The recent culture of leaving more and more of the process of assessment in the hands of teachers, raises the important question of reliability. Much research into teacher assessment, even by strong proponents of its advantages, reveals that it is inherently unreliable. We might have guessed this from our experience of human beings and the reliability of their subjective judgements! This is difficult even for quantitative measures, such as the weight of a pig at a fair, but much more so for such qualitative aspects as those in the wording of rubrics. These are what we are currently working with in the English primary school system. We teachers are required to be: assessing formatively and feeding back; summing up and evaluating; reporting in an unbiased way and all along being held accountable for progress, which we, ourselves are expected to be measuring. Imagine, if you will the aforementioned pig. Judge its weight yourself now, and then again when you have fed it for a month, but bear in mind that you will be accountable for the progress it has made. How reliable will either of these judgements be?
So, in an attempt to improve the reliability of teacher assessments (in order for them to have high-stakes, accountability purposes) we introduce the idea of moderation. This usually takes the form of a colleague or external moderator assisting in the judgement, based on the ‘evidence’ produced by the teacher. Now, whilst I can see the value to the teacher of the moderation process, if it involves discussion of criteria and evidence with colleagues and supposed ‘experts’ (who, exactly?), I’m skeptical that simply introducing more people into the discussion will lead to greater reliability. The problem is that the external yardstick is still missing. Even if the teacher and all those involved in the moderation process agree on the level, objective or whatever measurement is required of us, we are still making subjective judgements. Are collective, subjective judgements any better than individual ones? Sometimes, they may be if they genuinely have the effect of moderating extremes. However, we need also to consider the impact of cultural drift. By this, I mean that there is a group effect that reinforces bias and this does have an impact on assessment. I am convinced that I witnessed this over the years in the assessment of writing, where the bar for attaining each level seemed to continually be raised by teachers, afraid that they would be accused of inflating results – a real shame for the pupils who were being judged unfairly. In these instances, the moderation process doesn’t improve reliability; all it does is give a false sense of it which is then resistant to criticism or appeal. This is where we all stand around staring at the pig and we all agree that he looks a bit thinner than he should. Without the use of a weighing device, we really do not know.
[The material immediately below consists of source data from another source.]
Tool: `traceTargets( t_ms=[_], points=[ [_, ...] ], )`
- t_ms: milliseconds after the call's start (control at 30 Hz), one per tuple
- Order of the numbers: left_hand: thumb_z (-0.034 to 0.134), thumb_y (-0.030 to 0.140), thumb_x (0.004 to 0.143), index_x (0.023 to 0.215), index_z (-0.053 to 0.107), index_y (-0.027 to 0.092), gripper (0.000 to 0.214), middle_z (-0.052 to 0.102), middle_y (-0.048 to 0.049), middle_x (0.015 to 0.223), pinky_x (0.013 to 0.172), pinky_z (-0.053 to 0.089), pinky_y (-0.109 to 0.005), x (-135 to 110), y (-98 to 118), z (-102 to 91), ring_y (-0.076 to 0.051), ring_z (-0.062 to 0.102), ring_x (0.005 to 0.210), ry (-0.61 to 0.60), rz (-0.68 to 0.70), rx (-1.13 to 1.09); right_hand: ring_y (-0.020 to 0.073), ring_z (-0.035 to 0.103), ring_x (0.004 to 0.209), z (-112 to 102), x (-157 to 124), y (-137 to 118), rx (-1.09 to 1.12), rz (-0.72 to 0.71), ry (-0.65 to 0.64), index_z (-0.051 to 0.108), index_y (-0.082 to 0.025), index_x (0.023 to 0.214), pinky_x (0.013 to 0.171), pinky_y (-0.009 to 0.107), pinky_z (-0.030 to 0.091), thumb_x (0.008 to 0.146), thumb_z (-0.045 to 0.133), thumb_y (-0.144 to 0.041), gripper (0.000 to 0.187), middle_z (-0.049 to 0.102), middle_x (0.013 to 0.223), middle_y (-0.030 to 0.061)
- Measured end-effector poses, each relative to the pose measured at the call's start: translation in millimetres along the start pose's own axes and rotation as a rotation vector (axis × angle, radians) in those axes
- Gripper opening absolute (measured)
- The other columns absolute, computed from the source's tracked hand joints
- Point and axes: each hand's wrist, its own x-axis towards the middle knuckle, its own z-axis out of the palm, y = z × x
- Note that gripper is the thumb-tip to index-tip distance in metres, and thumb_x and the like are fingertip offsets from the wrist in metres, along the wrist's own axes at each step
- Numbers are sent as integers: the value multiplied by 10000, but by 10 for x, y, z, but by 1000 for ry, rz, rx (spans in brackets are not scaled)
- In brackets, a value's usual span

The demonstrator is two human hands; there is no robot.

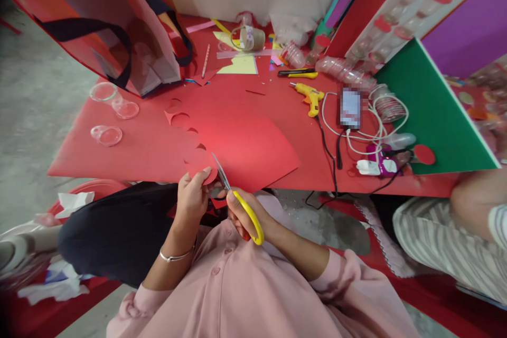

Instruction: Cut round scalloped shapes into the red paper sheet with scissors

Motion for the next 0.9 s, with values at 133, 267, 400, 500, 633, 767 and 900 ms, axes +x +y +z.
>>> traceTargets(
  t_ms=[133,267,400,500,633,767,900],
  points=[
    [915,372,652,726,666,185,320,710,10,677,568,632,-270,6,-3,-5,-141,689,531,3,-3,16,89,361,355,-24,-2,-4,-11,5,-10,651,-171,1326,327,207,393,848,504,-1109,1062,401,583,-132],
    [903,388,670,741,665,189,319,722,-2,685,531,597,-263,11,-10,-21,-155,696,515,-1,-18,50,87,352,351,-33,-5,-21,-15,19,-12,641,-164,1317,330,210,377,826,501,-1125,1088,400,581,-133],
    [911,403,670,741,653,189,342,704,2,676,521,580,-258,-5,7,-18,-166,708,520,-9,-18,55,84,324,365,-27,-18,-49,6,41,-10,631,-181,1313,331,206,356,814,525,-1125,1073,396,587,-134],
    [910,406,673,737,664,186,336,710,-3,680,541,604,-271,-9,14,-14,-165,707,521,-12,-10,46,81,315,368,-28,-26,-63,18,52,-11,628,-198,1308,331,207,355,805,542,-1124,1057,395,594,-135],
    [913,382,660,728,672,185,319,714,-6,674,550,620,-280,6,2,-22,-160,696,514,-6,-4,35,79,306,366,-47,-25,-56,33,48,-18,628,-206,1295,327,206,349,817,558,-1110,1025,390,597,-136],
    [924,386,662,731,700,177,314,722,-13,690,579,640,-287,13,-4,-28,-166,713,555,-9,4,32,73,267,377,-73,-13,-41,51,45,-31,626,-208,1279,326,209,344,839,587,-1083,980,382,606,-136],
    [940,385,648,695,704,170,323,703,-4,658,552,622,-265,18,-3,-38,-159,706,550,-4,8,23,70,280,392,-95,-5,-46,50,55,-35,614,-204,1249,337,203,341,814,609,-1089,987,399,624,-133]
  ],
)
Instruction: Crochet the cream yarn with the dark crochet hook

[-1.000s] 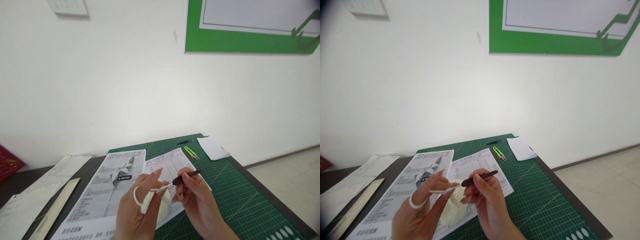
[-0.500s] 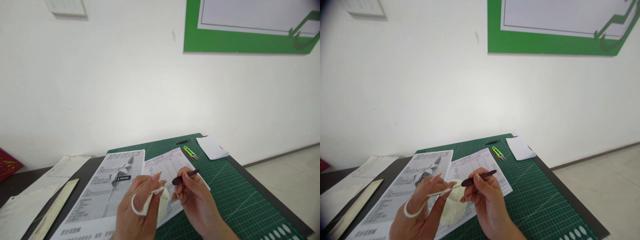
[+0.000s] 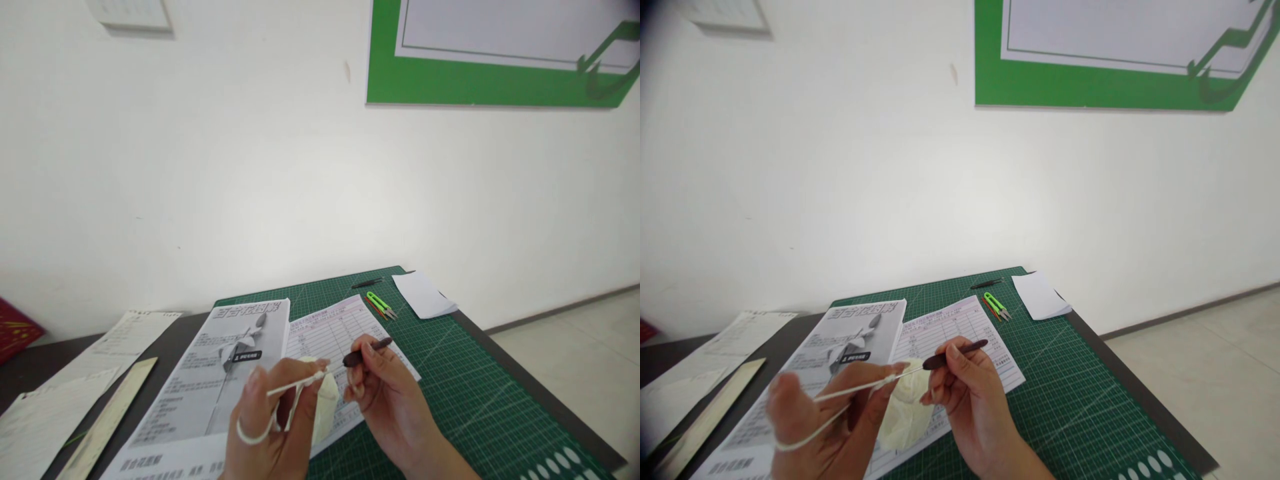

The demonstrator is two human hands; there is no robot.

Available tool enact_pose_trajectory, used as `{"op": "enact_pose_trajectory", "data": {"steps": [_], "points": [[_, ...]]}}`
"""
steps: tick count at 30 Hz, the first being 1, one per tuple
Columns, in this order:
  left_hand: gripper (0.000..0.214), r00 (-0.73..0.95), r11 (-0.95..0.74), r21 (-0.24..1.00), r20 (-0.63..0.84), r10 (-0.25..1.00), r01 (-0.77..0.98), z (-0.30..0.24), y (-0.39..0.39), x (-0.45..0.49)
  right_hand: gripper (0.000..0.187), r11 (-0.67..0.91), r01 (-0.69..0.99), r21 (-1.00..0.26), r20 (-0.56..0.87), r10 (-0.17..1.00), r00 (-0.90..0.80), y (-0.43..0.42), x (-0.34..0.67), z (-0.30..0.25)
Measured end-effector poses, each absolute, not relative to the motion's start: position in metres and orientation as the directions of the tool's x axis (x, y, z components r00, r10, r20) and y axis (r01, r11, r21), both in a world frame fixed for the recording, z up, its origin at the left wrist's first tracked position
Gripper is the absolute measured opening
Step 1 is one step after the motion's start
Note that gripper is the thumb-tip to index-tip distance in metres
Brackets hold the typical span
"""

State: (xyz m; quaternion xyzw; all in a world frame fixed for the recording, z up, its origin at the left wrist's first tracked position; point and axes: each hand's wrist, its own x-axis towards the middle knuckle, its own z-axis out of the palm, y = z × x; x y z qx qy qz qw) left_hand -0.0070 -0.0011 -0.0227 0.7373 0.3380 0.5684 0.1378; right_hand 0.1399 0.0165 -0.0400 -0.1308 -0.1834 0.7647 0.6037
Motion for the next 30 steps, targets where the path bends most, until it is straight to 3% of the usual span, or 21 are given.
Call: {"op": "enact_pose_trajectory", "data": {"steps": [3, 6, 11, 20, 25, 30], "points": [[0.084, 0.143, -0.742, 0.613, 0.736, 0.661, 0.272, -0.017, 0.001, -0.005, 0.007, -0.172, -0.875, -0.452, 0.018, 0.979, -0.201, 0.018, 0.141, -0.039], [0.072, 0.174, -0.656, 0.670, 0.641, 0.747, 0.348, -0.008, 0.001, -0.004, 0.007, -0.134, -0.869, -0.476, 0.016, 0.987, -0.160, 0.019, 0.142, -0.036], [0.056, 0.247, -0.567, 0.645, 0.521, 0.817, 0.512, 0.001, -0.002, -0.012, 0.008, -0.079, -0.853, -0.515, 0.019, 0.994, -0.104, 0.020, 0.142, -0.034], [0.053, 0.331, -0.697, 0.573, 0.618, 0.713, 0.431, -0.002, 0.005, -0.018, 0.011, -0.050, -0.811, -0.582, 0.035, 0.996, -0.087, 0.017, 0.140, -0.036], [0.055, 0.449, -0.786, 0.512, 0.645, 0.618, 0.346, 0.004, 0.005, -0.017, 0.012, -0.071, -0.825, -0.561, 0.019, 0.995, -0.099, 0.018, 0.140, -0.035], [0.055, 0.430, -0.805, 0.459, 0.683, 0.591, 0.377, 0.003, 0.006, -0.016, 0.012, -0.110, -0.829, -0.548, 0.005, 0.991, -0.135, 0.018, 0.140, -0.036]]}}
I had a look back at this post – moderation being in the wind at the moment. I was interested in articles such as this one and I wonder what it will take to stop doing such pointless, meaningless practices in education? Do we not know? Do some people still believe these things work? Isn’t it a bit obvious that teacher assessment for high stakes purposes is completely counter-productive and that moderation can in no way be considered a strategy to achieve greater reliability?
I’d like to extend the ubiquitous pig metaphor now. In the case of primary writing moderation in 2016, it’s not even a case of staring at the pig and guessing its weight. We have a farmer who has a whole field of pigs – he has been told to guess all their weights, but he’d better not have more than 30% underweight! In order to make sure he doesn’t cheat, another farmer comes along, equally clueless, and tells him whether he thinks the farmer’s guesses are the same as his own guesses. The farmer next door doesn’t have to go through this pointless ritual. Strangely, that farmer’s pigs are all just a little fatter.